The hydraulic support for the tail caving coal has the advantages of high supporting efficiency, reasonable design, flexible mechanism, high bearing capacity, simple control and lower cost.
According to the accurate top coal caving control method, the high-definition camera, the vibration acceleration sensor and the like are adopted to perform multiple combined actions, so that the coal gangue identification precision is effectively improved, and the coal caving quality is improved.
According to the accurate top coal caving control method, the multi-bracket cooperative control coal caving method is adopted, the coal caving speed can be reasonably adjusted according to the thickness difference of the coal seam 300 at the top of different brackets, the coal caving process is stable and accurate, and the phenomenon of uneven coal caving is greatly reduced.

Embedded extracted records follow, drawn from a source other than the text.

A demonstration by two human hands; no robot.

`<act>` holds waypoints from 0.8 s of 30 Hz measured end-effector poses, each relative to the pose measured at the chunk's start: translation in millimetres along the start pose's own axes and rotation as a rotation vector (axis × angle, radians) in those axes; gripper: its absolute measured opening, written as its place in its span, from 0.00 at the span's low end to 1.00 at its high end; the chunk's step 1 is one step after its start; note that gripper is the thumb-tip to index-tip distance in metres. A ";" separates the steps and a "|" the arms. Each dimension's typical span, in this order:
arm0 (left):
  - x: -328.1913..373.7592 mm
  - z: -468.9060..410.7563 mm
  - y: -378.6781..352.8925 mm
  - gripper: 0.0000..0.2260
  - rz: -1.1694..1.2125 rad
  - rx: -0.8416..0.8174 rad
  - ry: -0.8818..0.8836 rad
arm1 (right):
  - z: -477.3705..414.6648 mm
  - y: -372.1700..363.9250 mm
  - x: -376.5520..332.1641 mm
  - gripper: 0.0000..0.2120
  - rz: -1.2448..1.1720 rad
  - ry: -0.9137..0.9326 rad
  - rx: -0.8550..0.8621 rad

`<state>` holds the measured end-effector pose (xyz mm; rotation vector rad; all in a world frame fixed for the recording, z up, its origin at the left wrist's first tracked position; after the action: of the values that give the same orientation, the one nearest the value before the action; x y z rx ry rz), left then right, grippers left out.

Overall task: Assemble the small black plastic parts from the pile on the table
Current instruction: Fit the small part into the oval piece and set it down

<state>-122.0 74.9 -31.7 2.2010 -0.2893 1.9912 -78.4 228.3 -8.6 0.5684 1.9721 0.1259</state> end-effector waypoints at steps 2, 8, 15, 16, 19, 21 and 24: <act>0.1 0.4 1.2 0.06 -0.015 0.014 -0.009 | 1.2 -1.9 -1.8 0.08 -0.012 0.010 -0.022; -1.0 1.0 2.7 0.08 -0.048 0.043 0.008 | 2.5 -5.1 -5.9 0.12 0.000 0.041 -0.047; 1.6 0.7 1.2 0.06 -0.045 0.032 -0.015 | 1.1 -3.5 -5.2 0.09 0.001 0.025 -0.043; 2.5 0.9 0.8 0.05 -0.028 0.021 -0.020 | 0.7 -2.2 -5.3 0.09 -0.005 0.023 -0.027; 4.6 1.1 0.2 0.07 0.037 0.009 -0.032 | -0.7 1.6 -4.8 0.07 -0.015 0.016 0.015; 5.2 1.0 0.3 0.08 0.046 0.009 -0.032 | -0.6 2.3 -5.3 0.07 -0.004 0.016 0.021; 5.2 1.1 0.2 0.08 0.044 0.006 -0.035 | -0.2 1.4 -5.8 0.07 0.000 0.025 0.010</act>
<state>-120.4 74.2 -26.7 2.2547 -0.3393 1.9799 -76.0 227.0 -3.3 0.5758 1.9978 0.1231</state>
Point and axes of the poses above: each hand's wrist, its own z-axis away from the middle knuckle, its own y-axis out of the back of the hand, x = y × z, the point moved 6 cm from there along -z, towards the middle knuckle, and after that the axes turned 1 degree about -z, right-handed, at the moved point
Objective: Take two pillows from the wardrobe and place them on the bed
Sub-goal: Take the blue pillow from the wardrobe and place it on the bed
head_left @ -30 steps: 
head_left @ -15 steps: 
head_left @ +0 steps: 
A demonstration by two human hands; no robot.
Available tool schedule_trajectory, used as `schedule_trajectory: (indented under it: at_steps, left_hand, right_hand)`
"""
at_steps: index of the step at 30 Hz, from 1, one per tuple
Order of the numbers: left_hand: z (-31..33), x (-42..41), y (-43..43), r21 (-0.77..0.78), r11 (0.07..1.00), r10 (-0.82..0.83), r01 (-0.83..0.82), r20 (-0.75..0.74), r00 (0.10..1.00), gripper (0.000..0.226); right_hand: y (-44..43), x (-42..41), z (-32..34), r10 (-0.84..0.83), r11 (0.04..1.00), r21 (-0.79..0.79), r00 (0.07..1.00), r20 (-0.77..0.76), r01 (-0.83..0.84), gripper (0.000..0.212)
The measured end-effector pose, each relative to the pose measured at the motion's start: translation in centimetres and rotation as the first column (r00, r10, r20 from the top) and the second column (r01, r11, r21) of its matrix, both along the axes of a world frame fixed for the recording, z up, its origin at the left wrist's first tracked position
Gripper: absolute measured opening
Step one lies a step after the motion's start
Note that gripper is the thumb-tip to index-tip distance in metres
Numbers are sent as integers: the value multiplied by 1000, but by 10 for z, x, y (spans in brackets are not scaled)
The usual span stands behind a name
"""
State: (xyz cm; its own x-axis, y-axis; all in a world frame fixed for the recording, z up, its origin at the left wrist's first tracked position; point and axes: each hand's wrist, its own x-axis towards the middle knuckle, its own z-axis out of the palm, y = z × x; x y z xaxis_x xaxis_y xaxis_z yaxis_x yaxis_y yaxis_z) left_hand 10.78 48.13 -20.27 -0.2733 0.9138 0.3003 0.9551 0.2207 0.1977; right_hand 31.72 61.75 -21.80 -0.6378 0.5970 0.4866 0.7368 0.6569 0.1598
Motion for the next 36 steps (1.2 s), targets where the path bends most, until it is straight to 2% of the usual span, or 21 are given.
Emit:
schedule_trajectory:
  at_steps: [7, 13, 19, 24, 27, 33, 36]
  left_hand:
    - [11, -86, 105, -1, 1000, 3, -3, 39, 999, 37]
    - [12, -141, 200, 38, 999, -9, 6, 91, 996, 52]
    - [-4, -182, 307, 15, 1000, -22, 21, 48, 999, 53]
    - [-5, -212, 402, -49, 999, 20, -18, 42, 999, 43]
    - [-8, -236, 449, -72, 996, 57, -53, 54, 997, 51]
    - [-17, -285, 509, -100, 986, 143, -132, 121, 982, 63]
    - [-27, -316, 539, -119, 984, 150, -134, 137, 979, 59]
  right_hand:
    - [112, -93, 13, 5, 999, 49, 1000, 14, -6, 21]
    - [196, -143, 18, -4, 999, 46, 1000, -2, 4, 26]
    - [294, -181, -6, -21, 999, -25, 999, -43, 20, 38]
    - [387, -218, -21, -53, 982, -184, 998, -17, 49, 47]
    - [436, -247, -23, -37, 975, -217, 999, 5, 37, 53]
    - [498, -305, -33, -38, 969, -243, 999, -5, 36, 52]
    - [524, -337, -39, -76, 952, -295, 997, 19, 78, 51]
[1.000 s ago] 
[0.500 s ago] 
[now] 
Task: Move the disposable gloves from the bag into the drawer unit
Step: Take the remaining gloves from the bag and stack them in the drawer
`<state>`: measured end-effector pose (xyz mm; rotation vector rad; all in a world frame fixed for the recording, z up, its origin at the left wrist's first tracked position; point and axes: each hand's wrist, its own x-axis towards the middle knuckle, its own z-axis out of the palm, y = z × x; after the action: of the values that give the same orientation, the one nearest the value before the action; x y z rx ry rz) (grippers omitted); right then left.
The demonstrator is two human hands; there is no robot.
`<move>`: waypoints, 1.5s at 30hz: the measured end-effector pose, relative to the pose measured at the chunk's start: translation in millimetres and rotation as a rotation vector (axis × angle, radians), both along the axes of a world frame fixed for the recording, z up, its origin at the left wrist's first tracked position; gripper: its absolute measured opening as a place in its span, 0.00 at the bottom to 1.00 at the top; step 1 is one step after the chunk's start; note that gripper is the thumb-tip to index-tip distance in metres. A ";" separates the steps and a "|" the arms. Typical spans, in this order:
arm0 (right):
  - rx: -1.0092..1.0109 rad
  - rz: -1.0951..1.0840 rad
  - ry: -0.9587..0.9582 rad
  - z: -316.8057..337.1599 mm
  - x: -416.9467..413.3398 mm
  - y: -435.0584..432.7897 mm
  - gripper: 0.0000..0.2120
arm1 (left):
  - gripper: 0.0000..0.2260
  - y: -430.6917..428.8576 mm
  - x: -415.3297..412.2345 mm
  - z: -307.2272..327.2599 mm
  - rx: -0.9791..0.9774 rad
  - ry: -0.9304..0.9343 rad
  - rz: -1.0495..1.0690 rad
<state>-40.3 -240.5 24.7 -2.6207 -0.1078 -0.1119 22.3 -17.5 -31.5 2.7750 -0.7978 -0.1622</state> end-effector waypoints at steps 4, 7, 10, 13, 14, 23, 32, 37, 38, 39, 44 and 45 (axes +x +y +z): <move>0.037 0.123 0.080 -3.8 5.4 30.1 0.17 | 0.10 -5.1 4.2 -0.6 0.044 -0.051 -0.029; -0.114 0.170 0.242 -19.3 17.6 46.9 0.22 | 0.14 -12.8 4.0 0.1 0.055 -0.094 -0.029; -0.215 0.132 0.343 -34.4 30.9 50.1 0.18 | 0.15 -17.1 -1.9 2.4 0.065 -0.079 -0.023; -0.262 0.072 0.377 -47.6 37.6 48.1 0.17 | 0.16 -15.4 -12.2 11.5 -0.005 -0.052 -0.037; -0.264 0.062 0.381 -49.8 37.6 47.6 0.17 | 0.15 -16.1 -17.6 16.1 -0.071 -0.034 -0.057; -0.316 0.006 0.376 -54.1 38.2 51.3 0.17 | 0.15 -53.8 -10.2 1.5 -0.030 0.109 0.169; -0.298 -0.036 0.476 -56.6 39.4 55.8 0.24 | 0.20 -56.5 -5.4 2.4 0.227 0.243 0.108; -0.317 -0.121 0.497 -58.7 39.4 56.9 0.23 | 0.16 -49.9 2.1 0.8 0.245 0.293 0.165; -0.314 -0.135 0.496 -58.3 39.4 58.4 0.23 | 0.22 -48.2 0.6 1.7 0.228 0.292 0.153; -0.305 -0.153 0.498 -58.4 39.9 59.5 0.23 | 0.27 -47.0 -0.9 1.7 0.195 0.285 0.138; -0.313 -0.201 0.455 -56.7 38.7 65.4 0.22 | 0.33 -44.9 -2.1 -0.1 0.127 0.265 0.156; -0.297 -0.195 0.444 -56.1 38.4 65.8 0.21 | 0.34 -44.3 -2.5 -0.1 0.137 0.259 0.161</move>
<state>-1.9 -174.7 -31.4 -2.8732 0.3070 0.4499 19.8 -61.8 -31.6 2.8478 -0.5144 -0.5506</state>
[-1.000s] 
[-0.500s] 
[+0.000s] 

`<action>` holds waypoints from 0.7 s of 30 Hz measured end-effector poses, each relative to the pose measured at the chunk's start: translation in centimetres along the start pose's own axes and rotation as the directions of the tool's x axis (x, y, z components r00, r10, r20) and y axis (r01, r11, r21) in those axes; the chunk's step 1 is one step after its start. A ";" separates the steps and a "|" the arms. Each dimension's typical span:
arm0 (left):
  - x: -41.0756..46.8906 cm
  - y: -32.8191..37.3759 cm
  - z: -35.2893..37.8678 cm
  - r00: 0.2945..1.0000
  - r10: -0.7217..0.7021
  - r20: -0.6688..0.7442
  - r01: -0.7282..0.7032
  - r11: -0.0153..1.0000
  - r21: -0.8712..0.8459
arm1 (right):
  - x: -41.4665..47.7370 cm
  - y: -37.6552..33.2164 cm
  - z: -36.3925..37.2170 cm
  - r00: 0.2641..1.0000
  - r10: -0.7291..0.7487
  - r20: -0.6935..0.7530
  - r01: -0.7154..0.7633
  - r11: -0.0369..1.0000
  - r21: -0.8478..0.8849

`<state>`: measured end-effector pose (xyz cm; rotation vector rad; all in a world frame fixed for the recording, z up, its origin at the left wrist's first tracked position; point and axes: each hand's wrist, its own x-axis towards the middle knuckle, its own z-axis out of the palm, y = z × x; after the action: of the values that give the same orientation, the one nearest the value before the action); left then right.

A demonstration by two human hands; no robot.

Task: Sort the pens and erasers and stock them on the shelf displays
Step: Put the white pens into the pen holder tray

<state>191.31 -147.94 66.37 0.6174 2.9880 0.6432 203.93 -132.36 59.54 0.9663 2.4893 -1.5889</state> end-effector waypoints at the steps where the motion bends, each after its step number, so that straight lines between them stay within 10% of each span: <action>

According to the caving coal control method, the digital oil cylinder with the stay cord stroke sensor is adopted in the execution part, so that the pushing stroke of the hydraulic cylinder can be visually displayed and set, the posture adjustment precision of the tail boom 5 is greatly improved, and the caving coal amount control precision is improved.
The top coal caving control method adopts a flexible dynamic program editing module, solves the telescopic travel of the beam digital oil cylinder and the plugboard digital oil cylinder in time according to the coal caving time and the coal caving amount requirement, introduces optimization parameters in the process, and ensures the stability of the stress and the posture of the hydraulic support while meeting the requirement of controlling the size of a coal caving.
The top coal caving control method of the invention can calculate the amount of coal caving accurately, solve the problems of missed caving, multiple caving and the like of the top coal caving process which is operated by experience from the source, and improve the resource utilization rate.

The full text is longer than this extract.